WORK ORDER: Within the material below, how many lines include the word "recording"? Only the number should be given.

━━━━━ DATASET EXTRACT

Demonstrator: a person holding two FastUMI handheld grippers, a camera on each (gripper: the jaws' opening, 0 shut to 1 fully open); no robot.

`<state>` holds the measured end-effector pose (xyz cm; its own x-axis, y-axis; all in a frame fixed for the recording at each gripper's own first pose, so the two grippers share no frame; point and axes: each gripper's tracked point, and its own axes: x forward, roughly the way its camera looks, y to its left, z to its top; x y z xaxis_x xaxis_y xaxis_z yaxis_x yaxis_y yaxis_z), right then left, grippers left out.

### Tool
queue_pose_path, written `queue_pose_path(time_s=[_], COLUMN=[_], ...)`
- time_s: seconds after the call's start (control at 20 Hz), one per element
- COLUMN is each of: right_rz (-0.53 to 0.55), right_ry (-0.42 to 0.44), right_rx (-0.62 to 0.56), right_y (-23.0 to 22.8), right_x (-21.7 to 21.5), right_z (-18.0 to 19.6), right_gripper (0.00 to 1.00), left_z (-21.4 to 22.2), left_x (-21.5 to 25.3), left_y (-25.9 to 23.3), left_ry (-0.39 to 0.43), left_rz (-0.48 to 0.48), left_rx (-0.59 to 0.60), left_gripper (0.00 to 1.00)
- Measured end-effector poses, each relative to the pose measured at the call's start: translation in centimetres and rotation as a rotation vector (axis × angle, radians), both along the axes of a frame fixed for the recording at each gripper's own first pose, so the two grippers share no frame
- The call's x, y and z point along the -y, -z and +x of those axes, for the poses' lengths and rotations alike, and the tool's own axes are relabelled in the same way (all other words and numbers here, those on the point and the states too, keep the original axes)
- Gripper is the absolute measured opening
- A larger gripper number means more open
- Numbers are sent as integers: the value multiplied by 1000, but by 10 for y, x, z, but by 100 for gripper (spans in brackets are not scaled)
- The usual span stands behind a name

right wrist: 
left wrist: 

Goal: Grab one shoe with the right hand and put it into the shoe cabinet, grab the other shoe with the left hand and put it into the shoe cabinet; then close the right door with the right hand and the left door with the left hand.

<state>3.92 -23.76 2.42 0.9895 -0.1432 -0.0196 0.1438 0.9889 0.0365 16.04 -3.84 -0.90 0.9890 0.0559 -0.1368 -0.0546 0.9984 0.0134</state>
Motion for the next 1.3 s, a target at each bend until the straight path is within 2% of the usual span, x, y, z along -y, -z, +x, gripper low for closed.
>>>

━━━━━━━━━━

SOLUTION FOR THIS TASK: 2